◆ HOW TO COMPLETE THIS TASK: Using the listing below, count the lines in which "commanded" appears; give the count alone.

◆ INFORMATION PROVIDED:
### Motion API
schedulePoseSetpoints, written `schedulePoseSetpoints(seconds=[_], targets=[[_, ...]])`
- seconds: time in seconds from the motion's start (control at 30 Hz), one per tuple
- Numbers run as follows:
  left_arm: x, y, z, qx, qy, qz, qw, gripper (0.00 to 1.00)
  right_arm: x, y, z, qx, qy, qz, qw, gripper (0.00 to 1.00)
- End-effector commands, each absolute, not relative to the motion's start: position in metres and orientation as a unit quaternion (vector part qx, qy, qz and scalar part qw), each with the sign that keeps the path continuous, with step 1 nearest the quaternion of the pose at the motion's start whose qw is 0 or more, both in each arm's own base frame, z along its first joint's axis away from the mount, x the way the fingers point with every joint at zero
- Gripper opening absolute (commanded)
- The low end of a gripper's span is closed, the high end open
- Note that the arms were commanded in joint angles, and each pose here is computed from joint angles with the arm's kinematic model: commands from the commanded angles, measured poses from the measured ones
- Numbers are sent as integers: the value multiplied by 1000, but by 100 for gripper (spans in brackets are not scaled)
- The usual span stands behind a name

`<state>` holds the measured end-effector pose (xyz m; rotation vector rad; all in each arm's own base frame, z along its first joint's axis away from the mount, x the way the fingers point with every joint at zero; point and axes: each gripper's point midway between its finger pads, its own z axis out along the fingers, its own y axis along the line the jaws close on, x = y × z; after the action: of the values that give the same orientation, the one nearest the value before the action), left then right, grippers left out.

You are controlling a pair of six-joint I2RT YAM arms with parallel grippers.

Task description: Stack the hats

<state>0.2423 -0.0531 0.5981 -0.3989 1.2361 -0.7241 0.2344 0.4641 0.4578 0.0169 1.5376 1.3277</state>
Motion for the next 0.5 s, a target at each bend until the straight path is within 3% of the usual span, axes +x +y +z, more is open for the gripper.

◆ RESULT FOR THIS TASK: 2